The barrier that impedes progress is primarily the “forces” that have generated the crisis condition and the emotional and psychological state of the people.

The promise or aspiration (vision) on the other side of the barrier is that if the group can get beyond the “fog” of the situation, they will discover a deeper underlying issue that must be addressed.

The leadership work in a period of grave danger must be to restore calm; protect the people or the enterprise from further threat or attack, and assist the people channeling their fear, anxiety, and aggression toward creative and workable solutions.
 
This necessitates managing the groups emotions, illusions, fears, and interpretations so that the people face the reality of what lies beneath the crisis and attend to the real issue that must be engaged in order for the situation to be brought to resolution. Therefore, those who seek to exercise real leadership in such circumstances must keep their own heads clear and remain cool under pressure as they work to diagnose the reality of the predicament and figure out where and how they should intervene.

During a crisis challenge, usually two challenges must be addressed concurrently: the volatility of the situation and the unresolved issue below the surface that is actually the reason for the volatility.

Many would-be leaders in a crisis chase false solutions that may make some people feel better but avoid the real problem. Given the pressure on the leader to do something, leaders might feel compelled to come up with a simple but palatable solution that brings temporary relief, such as finding a scapegoat for the crisis are redirecting the people's attention to some other issue and thereby bypassing the real underlying issue altogether. The work of genuine resolution is then, irresponsibly, left to others-even future generations.

 

Monday, April 1, 2013

Leading the Adaptive Challenge - Creative


A creative challenge necessitates doing something that has never been done before. It lies in bringing something into existence that can make a positive contribution to the organization. It is imaginative and inventive work requiring persistence, exploratory thinking, and constant experimentation.

A creative challenge emerges when a group faces a problem or opportunity that no current strategy or practice can successfully address, and an incremental approach based on developing latent values and resources appears to hold little promise.

In essence, the group must invent a solution; they must discover an answer to their predicament, or no progress will be possible. Unlike a development challenge, a creative challenge requires a significant break with the past and an unconstrained leap into the future.

The condition of the people facing a Creative challenge is that the people facing a creating challenge are stuck. They fill like they have hit a wall and are at a loss as to what they must do or how to proceed. The group does not possess in its current repertoire of knowledge a solution to their predicament.
 
The barriers that impede progress are the limitations and boundaries that contain and refrain the people’s thinking- their psychological state, the group culture, and the prevailing paradigm in which the problem occurs. Creative work stirs up an array of emotions in people: some get excited by the process, and some seek to squelch the process because it disrupts the world they know.

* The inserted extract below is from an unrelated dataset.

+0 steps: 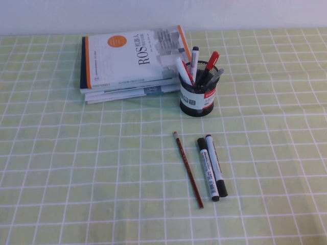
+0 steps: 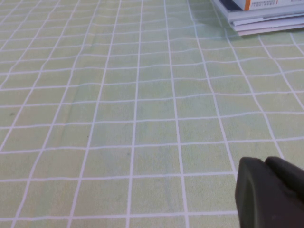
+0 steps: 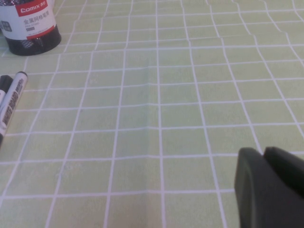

The promise or aspiration (vision ) on the other side of the barrier:
The promise available in a creative challenge is that if the people can accomplish something that has never been done before and produce a breakthrough in their thinking and collective efforts. They can function at a higher level of productivity or profitability, or have a better shot at success.

The leadership task is to generate a mood and orchestrate a process to get people to transcend their current thinking and discover a successful response or solution to their constraining predicament.

The essence of exercising leadership to address a creative challenge lies in helping foster the circumstances, attitudes, and processes that make such outcomes possible.